__EXERCISE PROMPT__
Look through the listing below, and wherever a line has the string "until", copy it.

__GIVEN INFORMATION__
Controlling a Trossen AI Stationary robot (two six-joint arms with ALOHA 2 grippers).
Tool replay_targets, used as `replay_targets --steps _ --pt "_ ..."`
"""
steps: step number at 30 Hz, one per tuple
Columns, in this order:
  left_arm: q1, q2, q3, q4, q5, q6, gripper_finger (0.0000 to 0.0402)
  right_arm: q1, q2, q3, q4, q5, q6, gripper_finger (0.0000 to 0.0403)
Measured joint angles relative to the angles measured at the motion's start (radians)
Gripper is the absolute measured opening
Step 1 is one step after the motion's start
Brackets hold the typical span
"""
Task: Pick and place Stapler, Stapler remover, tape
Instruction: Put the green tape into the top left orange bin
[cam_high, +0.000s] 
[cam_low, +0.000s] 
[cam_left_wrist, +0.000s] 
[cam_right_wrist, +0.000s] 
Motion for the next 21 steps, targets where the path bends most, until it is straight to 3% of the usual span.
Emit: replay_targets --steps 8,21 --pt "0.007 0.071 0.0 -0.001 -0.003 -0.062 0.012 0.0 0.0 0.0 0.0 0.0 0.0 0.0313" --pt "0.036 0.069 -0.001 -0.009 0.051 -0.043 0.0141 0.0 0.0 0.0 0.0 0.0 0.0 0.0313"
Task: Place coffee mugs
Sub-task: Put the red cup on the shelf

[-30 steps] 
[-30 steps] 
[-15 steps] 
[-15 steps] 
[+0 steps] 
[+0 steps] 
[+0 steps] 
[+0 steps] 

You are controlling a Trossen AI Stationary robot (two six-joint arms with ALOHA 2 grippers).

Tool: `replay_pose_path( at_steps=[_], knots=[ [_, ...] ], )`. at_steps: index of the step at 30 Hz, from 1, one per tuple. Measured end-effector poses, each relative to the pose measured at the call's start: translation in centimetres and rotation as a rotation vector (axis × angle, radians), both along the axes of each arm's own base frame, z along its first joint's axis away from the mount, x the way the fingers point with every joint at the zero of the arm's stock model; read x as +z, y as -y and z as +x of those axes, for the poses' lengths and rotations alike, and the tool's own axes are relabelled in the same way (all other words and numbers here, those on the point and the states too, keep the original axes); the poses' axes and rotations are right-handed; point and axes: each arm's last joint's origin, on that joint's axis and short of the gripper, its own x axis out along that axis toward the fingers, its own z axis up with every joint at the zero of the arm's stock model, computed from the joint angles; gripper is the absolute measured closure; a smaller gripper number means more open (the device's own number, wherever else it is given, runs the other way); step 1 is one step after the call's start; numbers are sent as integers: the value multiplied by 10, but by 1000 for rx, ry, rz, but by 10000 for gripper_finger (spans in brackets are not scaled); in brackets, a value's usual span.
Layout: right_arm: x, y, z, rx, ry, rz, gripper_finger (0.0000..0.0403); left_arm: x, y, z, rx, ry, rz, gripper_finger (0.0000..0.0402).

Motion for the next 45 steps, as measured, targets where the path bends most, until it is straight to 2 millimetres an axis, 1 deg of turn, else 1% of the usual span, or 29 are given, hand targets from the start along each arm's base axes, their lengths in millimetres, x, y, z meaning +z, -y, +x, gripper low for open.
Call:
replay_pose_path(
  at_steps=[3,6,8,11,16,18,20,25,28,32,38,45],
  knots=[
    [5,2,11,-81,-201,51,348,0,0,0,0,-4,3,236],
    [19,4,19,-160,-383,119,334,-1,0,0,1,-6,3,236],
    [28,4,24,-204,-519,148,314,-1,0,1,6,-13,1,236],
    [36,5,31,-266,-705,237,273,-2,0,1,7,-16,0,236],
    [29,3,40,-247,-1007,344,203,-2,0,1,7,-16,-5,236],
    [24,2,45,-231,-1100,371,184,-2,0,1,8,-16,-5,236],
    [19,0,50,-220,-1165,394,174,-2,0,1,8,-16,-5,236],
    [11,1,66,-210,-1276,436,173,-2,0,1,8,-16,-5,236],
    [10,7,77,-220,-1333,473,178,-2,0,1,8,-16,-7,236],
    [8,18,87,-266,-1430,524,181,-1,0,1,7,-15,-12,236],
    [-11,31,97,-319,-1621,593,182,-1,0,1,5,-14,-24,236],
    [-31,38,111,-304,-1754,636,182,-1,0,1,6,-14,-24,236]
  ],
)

__RESPONSE BELOW__
Motion for the next 21 steps, targets where the path bends most, until it is straight to 3% of the usual span.
Motion for the next 45 steps, as measured, targets where the path bends most, until it is straight to 2 millimetres an axis, 1 deg of turn, else 1% of the usual span, or 29 are given, hand targets from the start along each arm's base axes, their lengths in millimetres, x, y, z meaning +z, -y, +x, gripper low for open.

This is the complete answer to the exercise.